→ Exercise aim
For every line in the listing below that contains the word "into", add one to the tally. State the final number and nothing else.

Segment Open

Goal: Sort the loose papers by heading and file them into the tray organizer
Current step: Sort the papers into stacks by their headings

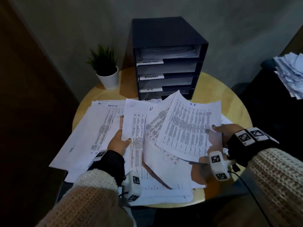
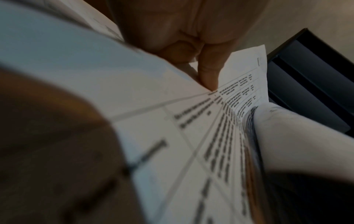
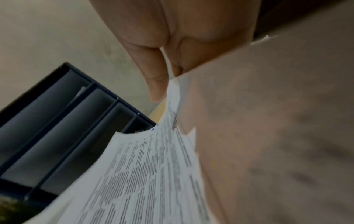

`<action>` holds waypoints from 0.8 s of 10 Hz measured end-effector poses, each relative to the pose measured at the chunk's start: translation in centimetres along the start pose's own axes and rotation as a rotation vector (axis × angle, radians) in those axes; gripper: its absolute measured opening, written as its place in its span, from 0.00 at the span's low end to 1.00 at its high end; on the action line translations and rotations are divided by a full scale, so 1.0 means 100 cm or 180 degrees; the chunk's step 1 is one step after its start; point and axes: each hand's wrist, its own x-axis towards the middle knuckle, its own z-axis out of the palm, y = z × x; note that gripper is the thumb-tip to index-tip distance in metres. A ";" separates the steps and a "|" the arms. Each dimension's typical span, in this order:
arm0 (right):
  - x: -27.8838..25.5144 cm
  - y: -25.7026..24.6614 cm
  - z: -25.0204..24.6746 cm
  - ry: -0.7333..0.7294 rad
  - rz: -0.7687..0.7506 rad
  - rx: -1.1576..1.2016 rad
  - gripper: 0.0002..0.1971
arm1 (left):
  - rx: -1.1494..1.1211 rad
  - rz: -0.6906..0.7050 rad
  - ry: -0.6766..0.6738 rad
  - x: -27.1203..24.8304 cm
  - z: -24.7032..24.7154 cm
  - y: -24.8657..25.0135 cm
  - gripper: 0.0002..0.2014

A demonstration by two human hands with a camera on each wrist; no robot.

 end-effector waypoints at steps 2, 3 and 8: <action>-0.007 0.013 0.031 0.0196 0.0262 -0.0440 0.22 | -0.0016 0.0060 -0.0038 -0.004 0.001 0.002 0.20; -0.016 0.015 0.037 0.0161 0.0379 -0.0687 0.21 | -0.0031 0.0101 -0.0069 -0.005 0.001 0.003 0.20; -0.027 0.006 0.031 0.0262 -0.0508 -0.1667 0.16 | 0.0067 -0.0080 0.0002 -0.010 -0.001 0.010 0.19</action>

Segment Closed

→ Solution
2